YOUR OBJECTIVE: Return the listing below exactly. Leave its pictures out.

=== Section Start ===

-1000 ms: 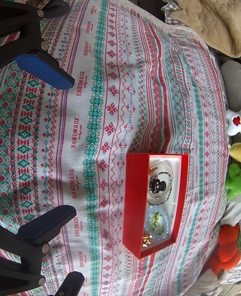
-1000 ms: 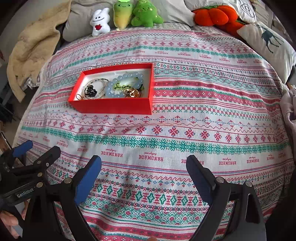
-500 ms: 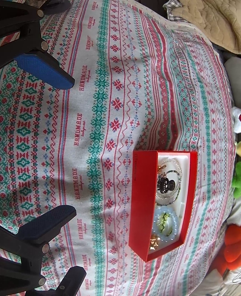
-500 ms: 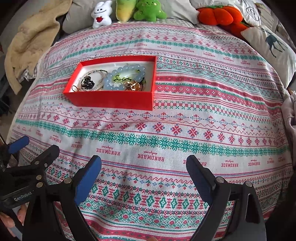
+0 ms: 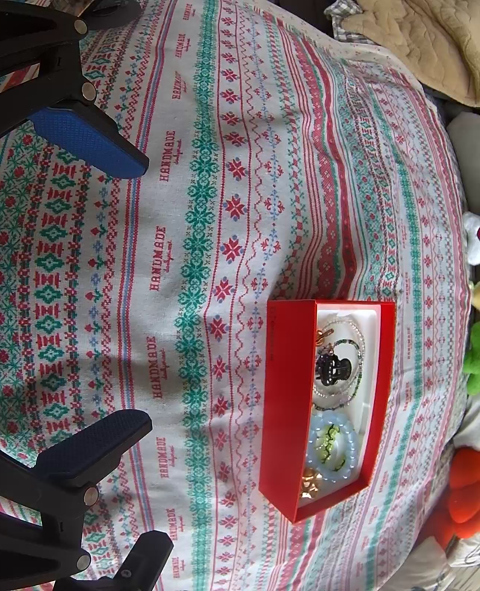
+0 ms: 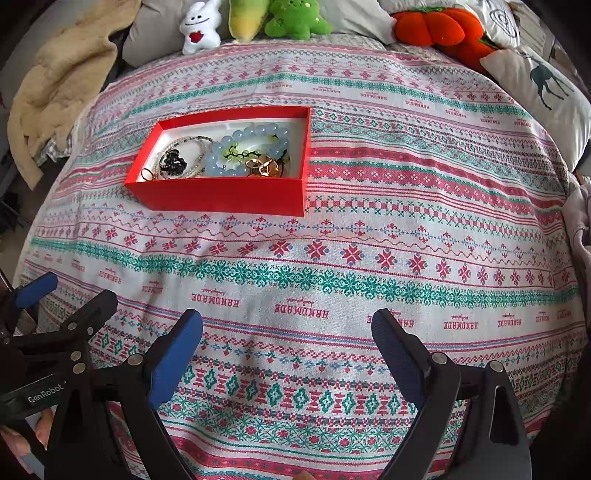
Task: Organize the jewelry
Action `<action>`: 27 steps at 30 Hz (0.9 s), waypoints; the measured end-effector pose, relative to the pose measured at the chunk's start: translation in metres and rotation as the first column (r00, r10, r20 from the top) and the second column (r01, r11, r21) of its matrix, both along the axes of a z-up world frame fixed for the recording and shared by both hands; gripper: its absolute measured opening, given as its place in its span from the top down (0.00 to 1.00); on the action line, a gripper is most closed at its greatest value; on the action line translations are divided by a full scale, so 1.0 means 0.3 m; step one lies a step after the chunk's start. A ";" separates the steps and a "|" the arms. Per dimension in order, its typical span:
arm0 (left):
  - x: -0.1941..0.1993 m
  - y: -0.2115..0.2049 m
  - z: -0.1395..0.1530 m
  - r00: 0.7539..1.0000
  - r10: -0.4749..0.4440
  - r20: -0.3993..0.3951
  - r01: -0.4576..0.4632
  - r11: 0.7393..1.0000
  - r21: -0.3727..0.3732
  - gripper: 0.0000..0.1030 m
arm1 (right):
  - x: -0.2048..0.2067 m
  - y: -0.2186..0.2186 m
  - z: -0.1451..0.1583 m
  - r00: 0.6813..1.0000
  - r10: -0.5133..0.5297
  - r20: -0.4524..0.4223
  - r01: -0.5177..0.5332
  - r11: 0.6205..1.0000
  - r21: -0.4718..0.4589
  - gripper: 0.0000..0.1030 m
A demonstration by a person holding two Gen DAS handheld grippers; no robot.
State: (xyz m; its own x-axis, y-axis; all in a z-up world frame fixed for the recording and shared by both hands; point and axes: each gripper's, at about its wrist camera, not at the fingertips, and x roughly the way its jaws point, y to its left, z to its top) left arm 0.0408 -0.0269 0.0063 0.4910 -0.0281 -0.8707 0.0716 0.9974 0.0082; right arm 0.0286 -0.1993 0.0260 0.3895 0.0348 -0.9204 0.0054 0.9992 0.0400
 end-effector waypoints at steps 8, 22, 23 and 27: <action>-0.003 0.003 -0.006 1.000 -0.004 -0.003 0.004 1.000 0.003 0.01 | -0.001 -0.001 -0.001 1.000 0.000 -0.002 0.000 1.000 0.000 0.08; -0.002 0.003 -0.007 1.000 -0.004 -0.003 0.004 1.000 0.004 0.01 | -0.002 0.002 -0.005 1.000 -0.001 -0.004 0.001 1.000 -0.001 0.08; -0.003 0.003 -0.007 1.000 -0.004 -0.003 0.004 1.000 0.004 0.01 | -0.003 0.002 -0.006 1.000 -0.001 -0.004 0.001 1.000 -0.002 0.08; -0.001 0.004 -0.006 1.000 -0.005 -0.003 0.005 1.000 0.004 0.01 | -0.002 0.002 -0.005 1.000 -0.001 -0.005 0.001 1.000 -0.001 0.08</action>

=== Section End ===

YOUR SOLUTION:
-1000 ms: 
-1000 ms: 
-500 ms: 
-500 ms: 
+0 ms: 
+0 ms: 
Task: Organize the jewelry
Action `<action>`: 27 steps at 30 Hz (0.9 s), waypoints; the measured end-effector pose, relative to the pose measured at the chunk's start: translation in metres and rotation as the first column (r00, r10, r20 from the top) and the second column (r01, r11, r21) of its matrix, both along the axes of a z-up world frame fixed for the recording and shared by both hands; gripper: its absolute measured opening, given as its place in its span from the top down (0.00 to 1.00); on the action line, a gripper is most closed at its greatest value; on the action line translations are divided by a full scale, so 1.0 means 0.3 m; step one lies a step after the chunk's start. A ";" separates the steps and a "|" the arms. Per dimension in order, its typical span:
arm0 (left):
  - x: -0.1941..0.1993 m
  - y: -0.2115..0.2049 m
  - z: -0.1395..0.1530 m
  - r00: 0.7539..1.0000
  - r10: -0.4749..0.4440
  - r20: -0.3993..0.3951
  - r01: -0.4576..0.4632
  - r11: 0.7393..1.0000
  - r21: -0.3727..0.3732
  - gripper: 0.0000..0.1030 m
arm1 (right):
  - x: -0.2048..0.2067 m
  - y: -0.2186..0.2186 m
  - z: -0.1451..0.1583 m
  - r00: 0.6813..1.0000
  - r10: -0.5133..0.5297
  - r20: -0.4524..0.4223
  - r01: -0.5177..0.5332
  - r11: 0.6205..1.0000
  - r21: -0.4718..0.4589
  - gripper: 0.0000..0.1030 m
A demonstration by a person holding two Gen DAS handheld grippers; no robot.
State: (xyz m; its own x-axis, y-axis; all in a z-up world frame fixed for the recording and shared by both hands; point and axes: each gripper's, at about its wrist camera, not at the fingertips, and x roughly the way its jaws point, y to its left, z to its top) left arm 0.0408 -0.0269 0.0063 0.4910 -0.0281 -0.8707 0.0716 0.9974 0.0082; right arm 0.0286 -0.1993 0.0260 0.3895 0.0348 -0.9204 0.0054 0.9992 0.0400
 end-effector waypoints at steps 8, 22, 23 and 27: <action>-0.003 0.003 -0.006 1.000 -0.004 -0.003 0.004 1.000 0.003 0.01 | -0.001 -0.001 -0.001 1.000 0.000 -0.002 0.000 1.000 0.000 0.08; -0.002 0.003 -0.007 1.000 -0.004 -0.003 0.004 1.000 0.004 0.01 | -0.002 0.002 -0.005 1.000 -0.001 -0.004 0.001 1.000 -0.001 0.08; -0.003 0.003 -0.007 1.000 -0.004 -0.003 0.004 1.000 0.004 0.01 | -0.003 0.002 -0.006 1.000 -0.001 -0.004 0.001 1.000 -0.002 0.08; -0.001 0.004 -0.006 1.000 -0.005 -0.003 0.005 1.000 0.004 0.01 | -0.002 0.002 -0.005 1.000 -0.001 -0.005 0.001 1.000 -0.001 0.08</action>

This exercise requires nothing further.